Artificial sweeteners up risk of cardiovascular diseases | Latest news for Doctors, Nurses and Pharmacists

Higher consumption of artificial sweetener, particularly aspartame, sucralose, and acesulfame potassium, appears to increase the risk of cardiovascular disease (CVD), suggests a study.

“Our results indicate that these food additives, consumed daily by millions of people and present in thousands of foods and beverages, should not be considered a healthy and safe alternative to sugar, in line with the current position of several health agencies,” the researchers said. [BMJ 2019;364:k4718;]

This population-based prospective cohort study was conducted in France from 2009 to 2021 and included 103,388 participants of the web-based NutriNet-Santé cohort (mean age 42.2 years, 79.8 percent female, 904,206 person-years). The researchers assessed dietary intakes and consumption of artificial sweeteners via repeated 24-h dietary records, including brand names of industrial products.

Finally, multivariable-adjusted Cox hazard models were used to examine the associations between sweeteners (coded as a continuous variable, log10 transformed) and CVD risk.

Total consumption of artificial sweetener correlated with a higher risk of CVD (1,502 events; hazard ratio [HR]1.09, 95 percent confidence interval [CI], 1.01–1.18; p=0.03). The absolute incidence rate (IR) was 346 per 100,000 person-years in higher consumers (above the sex-specific median) and 314 per 100,000 person-years in nonconsumers. [BMJ 2022;378:e071204]

In particular, artificial sweeteners contributed to an increased risk of cerebrovascular disease (777 events; HR, 1.18, 95 percent CI, 1.06–1.31; p=0.002; IRs, 195 and 150 per 100,000 person-years in higher consumers and nonconsumers, respectively) .

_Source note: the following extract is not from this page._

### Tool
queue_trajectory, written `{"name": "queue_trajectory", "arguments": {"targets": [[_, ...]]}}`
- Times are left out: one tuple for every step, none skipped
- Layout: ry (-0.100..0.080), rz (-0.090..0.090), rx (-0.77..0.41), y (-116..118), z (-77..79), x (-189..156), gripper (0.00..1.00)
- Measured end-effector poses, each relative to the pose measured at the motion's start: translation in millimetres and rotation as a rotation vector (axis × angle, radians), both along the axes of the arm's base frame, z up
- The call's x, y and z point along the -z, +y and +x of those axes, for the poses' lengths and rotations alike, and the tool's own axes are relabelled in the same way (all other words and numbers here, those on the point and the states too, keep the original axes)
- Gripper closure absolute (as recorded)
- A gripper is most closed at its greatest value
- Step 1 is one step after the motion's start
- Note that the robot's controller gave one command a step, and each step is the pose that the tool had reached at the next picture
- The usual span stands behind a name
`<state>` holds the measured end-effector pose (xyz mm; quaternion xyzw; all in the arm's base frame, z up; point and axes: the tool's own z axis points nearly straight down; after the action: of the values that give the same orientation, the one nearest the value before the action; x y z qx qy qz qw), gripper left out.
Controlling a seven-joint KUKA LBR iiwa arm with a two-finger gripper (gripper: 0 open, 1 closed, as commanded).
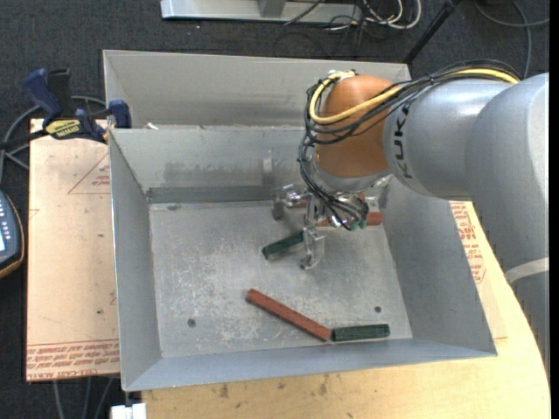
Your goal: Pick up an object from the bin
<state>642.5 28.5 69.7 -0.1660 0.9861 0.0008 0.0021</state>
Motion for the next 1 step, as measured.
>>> {"name": "queue_trajectory", "arguments": {"targets": [[-0.001,-0.001,0.001,-0.8,0.8,-2.1,1.0]]}}
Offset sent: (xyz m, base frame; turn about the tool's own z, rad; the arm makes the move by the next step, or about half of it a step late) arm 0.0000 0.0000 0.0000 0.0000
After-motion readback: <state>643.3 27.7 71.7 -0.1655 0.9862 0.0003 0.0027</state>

Aspartame intake correlated with a higher risk of cerebrovascular events (HR, 1.17, 95 percent CI, 1.03–1.33; p=0.02; IRs, 186 and 151 per 100,000 person-years), while acesulfame potassium (HR, 1.40, 95 percent CI , 1.06–1.84; p=0.02; IRs, 167 and 164 per 100,000 person-years) and sucralose (HR, 1.31, 95 percent CI, 1.00–1.71; p=0.05; IRs, 271 and 161 per 100,000 person-years) contributed to increased coronary heart disease risk (730 events).

Underlying mechanisms

“In some prospective cohort studies, associations have been reported between artificially sweetened beverage consumption and increased risk of obesity or weight gain,” the researchers said. [CMAJ 2017;189:E929-39;
Am J Clin Nutr 2014;100:765-177; Eur J Epidemiol 2020;35:655-671]

Earlier studies also found an association between low-calorie sweeteners from beverages, tabletop sweeteners, and foods and obesity. A cross-sectional study even reported the consumers of diet soft drinks had greater waist circumference. [Nutr Diabetes 2016;6:e202; PLoS One 2016;11:e0167241; Nutrients 2015;7:3569-3586]

Underlying mechanisms for such association could be causally involved, according to the researchers. [Physiol Behav 2015;152:450-455;
Food Res Int 2021;142:110220]

Several meta-analyses revealed associations between artificially sweetened beverages and metabolic syndrome, a cardiometabolic risk factor defined by dyslipidaemia, abdominal obesity, high blood glucose, insulin resistance, and hypertension. [Int J Clin Pract 2017; doi:10.1111/ijcp.12927 pmid:28074617; Public Health Nutr 2021;24:3892-3904;
Clin Cornerstone 2007;8:11-28]

“Another potential pathway could involve the interaction of artificial sweeteners with intestinal sweet taste receptors, which play a part in insulin secretion and glucose absorption,” the researchers said. [Physiol Behav 2015;152:450-455]

“Artificial sweeteners are present in thousands of food and beverage brands worldwide; however, they remain a controversial topic and are currently being re-evaluated by the European Food Safety Authority, the World Health Organization, and other health agencies,” they noted.